Instructions to follow — Pull out of the data below the stretch of lines bounded by the one containing "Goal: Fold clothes" and the one containing "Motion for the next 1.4", both bounds included, unchanged.

==================================================

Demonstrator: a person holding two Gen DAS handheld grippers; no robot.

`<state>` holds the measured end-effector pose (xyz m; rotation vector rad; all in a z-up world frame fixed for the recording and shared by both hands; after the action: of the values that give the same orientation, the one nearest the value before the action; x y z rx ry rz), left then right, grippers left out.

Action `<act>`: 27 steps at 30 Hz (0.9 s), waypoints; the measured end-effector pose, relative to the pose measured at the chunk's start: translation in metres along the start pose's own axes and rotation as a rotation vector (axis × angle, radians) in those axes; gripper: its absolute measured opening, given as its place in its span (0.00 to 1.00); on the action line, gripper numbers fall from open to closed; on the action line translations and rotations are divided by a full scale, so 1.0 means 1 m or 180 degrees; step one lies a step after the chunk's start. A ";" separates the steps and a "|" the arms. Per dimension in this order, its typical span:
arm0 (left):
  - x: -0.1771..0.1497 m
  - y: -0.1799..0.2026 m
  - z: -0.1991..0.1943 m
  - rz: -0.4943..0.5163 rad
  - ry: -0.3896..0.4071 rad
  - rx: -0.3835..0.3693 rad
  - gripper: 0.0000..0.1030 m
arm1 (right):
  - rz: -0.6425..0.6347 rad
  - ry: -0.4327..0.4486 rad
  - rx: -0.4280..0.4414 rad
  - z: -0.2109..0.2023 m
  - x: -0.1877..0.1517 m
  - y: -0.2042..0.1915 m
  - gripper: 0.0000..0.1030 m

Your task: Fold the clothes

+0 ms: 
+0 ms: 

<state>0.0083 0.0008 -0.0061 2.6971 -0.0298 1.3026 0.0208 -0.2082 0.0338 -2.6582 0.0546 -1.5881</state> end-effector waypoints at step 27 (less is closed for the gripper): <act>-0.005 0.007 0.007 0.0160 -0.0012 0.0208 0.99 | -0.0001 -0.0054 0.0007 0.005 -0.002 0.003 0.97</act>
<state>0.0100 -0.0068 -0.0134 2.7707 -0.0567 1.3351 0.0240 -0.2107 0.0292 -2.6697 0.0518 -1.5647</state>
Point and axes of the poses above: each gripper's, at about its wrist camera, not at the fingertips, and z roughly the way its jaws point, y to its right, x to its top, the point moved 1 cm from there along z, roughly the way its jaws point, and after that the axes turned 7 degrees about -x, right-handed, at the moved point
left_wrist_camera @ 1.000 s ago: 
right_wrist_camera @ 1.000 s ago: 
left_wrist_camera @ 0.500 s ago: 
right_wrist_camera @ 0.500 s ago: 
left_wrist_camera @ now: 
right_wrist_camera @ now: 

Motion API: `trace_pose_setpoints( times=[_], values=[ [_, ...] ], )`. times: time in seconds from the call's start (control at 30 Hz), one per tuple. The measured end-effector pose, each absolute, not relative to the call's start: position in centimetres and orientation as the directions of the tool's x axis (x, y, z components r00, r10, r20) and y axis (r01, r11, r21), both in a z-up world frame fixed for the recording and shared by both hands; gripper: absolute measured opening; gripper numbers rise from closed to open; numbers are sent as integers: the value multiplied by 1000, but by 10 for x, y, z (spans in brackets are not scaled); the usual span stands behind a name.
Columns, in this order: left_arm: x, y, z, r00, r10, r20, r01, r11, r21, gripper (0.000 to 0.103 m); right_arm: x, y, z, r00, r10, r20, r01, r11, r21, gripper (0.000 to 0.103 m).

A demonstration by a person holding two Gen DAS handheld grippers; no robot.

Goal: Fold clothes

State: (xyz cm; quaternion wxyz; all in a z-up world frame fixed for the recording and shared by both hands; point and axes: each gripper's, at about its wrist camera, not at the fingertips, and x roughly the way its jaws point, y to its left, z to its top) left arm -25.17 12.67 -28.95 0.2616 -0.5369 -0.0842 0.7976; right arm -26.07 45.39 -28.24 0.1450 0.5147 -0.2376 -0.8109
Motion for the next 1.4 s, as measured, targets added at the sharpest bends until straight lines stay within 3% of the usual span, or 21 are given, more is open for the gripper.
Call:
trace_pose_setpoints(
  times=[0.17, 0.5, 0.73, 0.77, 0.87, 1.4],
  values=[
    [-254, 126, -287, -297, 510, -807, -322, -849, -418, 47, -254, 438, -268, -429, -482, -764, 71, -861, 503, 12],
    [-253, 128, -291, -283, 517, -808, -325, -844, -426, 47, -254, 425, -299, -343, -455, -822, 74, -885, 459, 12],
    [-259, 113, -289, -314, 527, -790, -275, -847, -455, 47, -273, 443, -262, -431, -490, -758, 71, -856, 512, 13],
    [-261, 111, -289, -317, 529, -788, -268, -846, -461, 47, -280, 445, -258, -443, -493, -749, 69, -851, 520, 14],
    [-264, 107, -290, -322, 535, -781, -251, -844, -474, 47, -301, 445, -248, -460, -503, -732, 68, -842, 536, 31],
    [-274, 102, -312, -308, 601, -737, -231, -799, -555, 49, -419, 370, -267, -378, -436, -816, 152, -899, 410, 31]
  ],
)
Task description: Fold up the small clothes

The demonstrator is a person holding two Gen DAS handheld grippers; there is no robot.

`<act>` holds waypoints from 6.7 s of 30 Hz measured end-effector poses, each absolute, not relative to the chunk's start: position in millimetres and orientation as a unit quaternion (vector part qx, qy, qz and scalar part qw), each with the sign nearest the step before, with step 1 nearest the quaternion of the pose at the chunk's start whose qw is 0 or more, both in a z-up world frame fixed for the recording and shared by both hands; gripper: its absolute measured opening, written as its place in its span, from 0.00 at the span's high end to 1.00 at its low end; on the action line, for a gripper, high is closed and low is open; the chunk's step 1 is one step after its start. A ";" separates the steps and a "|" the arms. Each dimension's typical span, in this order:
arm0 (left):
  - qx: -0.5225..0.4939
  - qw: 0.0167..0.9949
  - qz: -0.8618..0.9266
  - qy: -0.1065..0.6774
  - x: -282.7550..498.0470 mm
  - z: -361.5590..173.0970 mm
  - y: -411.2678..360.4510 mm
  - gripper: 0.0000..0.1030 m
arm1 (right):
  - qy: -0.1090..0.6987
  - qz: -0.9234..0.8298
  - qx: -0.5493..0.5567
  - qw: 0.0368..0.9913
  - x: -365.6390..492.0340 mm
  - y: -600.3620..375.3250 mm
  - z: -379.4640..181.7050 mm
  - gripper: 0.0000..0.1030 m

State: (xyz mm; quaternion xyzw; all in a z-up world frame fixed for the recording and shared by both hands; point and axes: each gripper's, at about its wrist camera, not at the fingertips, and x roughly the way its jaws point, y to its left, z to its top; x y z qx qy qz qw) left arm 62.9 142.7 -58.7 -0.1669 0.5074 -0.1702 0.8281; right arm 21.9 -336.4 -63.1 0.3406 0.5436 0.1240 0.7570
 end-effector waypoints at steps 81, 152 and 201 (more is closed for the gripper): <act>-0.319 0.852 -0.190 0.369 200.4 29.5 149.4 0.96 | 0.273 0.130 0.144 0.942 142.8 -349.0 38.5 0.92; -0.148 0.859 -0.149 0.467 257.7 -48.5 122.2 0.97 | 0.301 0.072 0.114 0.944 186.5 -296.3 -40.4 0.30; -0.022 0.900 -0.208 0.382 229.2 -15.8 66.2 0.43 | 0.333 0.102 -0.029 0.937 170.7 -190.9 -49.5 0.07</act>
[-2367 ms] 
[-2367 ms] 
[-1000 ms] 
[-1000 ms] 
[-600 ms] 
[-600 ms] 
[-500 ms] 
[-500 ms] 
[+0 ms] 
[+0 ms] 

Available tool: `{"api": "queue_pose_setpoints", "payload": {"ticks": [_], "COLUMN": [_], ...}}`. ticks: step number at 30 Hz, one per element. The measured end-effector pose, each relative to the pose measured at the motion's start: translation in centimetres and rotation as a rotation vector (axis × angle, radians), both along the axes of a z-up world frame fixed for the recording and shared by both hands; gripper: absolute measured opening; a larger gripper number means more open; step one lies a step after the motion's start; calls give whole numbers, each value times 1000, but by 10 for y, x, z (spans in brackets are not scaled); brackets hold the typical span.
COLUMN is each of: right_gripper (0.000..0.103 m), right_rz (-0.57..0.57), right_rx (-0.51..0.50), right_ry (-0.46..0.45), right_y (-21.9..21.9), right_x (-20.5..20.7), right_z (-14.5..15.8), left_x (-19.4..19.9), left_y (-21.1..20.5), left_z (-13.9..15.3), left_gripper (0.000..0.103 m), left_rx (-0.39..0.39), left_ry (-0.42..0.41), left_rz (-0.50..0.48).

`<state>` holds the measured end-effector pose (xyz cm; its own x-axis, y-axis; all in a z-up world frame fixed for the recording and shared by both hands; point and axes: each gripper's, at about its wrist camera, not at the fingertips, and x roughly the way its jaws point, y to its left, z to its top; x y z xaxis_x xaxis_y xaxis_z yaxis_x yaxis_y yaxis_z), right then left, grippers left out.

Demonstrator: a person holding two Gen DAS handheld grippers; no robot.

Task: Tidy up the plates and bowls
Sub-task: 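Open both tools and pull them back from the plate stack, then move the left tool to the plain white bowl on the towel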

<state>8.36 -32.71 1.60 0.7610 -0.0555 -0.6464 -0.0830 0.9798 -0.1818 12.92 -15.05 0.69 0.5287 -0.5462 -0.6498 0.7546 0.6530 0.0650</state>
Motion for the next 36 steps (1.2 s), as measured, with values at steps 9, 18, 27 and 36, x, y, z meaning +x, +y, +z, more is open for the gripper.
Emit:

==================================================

Reply —
Goal: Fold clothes

State: (xyz cm; quaternion wxyz; all in a z-up world frame fixed for the recording and shared by both hands; point and axes: each gripper's, at about its wrist camera, not at the fingertips, and x roughly the way its jaws point, y to its left, z to its top) left arm -25.17 12.67 -28.95 0.2616 -0.5369 -0.0842 0.7976; right arm -26.07 45.39 -28.24 0.1450 0.5147 -0.2376 -0.8109
Motion for the next 1.4 s, as measured, targets added at the sharpest bends until straight lines stay within 3% of the usual span, or 21 are given, more is open for the gripper.

The requested output is complete.